• _PROBLEM TO WORK ON_
Within this material, how many lines have the string "bowl" in them? The answer is a number, with nothing added.

• _EXTRACTED INFORMATION_
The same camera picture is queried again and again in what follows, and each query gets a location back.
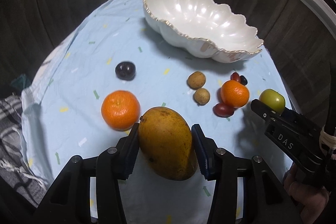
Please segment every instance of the metal bolt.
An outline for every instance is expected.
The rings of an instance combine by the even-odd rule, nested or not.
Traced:
[[[110,148],[107,150],[107,153],[109,153],[109,154],[114,154],[114,153],[116,153],[117,151],[118,151],[117,148],[115,148],[115,147],[110,147]]]
[[[263,158],[262,158],[261,156],[254,156],[254,157],[253,157],[253,160],[254,160],[255,162],[262,162],[262,161],[263,161]]]
[[[216,153],[220,155],[224,155],[226,153],[226,150],[224,148],[217,148]]]
[[[81,160],[81,157],[80,156],[73,156],[71,158],[71,161],[75,164],[76,162],[79,162]]]

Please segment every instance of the white bowl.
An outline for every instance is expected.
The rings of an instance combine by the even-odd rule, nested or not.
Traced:
[[[199,58],[247,60],[261,52],[264,43],[243,15],[213,0],[143,0],[143,10],[150,27],[169,44]]]

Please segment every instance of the orange fruit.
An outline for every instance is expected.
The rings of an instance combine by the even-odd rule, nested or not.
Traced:
[[[226,81],[221,89],[220,96],[228,106],[239,108],[248,102],[250,98],[250,92],[246,86],[235,80]]]
[[[127,130],[139,119],[140,104],[131,92],[116,90],[104,99],[101,115],[113,129]]]

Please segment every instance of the hand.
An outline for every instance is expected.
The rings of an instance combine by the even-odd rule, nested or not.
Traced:
[[[285,178],[283,186],[288,195],[304,205],[300,214],[303,223],[313,224],[327,205],[330,193],[324,187],[318,189],[297,182],[295,180],[296,171],[297,166],[293,164],[287,172],[287,177]]]

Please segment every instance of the bowl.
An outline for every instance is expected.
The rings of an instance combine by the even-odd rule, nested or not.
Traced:
[[[152,29],[175,47],[199,58],[221,63],[247,60],[261,52],[257,28],[227,4],[213,0],[143,0],[145,18]]]

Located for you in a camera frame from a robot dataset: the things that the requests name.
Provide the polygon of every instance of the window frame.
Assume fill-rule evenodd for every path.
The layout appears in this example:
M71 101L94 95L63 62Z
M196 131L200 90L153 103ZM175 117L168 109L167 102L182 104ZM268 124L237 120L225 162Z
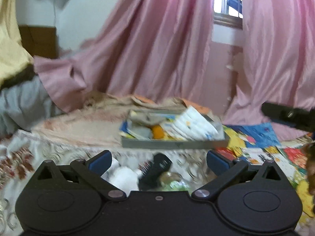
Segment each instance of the window frame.
M214 13L214 23L217 25L243 29L243 19L229 15L227 0L222 0L221 13Z

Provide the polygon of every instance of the pink wall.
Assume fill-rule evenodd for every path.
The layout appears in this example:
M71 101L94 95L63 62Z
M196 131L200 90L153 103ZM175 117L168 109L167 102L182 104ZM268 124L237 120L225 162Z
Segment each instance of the pink wall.
M242 47L212 42L210 63L205 72L202 105L216 115L223 115L235 95L237 72L231 70L233 57L243 52Z

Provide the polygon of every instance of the blue cloth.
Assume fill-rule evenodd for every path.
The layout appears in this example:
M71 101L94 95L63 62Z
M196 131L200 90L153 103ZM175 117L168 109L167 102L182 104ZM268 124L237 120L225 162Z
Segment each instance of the blue cloth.
M226 125L237 132L241 139L245 140L246 147L249 148L266 148L269 146L280 145L280 142L270 123L259 125Z

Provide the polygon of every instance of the gray object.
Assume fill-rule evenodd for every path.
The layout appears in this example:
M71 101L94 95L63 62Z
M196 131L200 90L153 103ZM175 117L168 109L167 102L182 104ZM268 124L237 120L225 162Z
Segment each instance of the gray object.
M169 114L169 115L179 115L181 111L168 111L168 110L149 110L146 111L149 113L156 114ZM212 119L203 114L208 121L212 122ZM217 147L227 147L230 141L230 137L224 133L223 140L213 140L213 141L177 141L177 140L159 140L159 139L148 139L148 140L139 140L128 137L121 137L122 147L124 148L141 148L141 149L206 149L210 150Z
M0 138L18 129L30 131L39 122L63 114L38 76L0 92Z

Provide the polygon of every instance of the orange object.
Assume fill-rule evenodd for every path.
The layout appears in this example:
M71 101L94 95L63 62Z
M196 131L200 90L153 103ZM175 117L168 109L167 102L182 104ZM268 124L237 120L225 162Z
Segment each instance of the orange object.
M153 133L153 139L162 139L164 138L164 130L160 125L155 125L151 128Z

• _RESPONSE_
2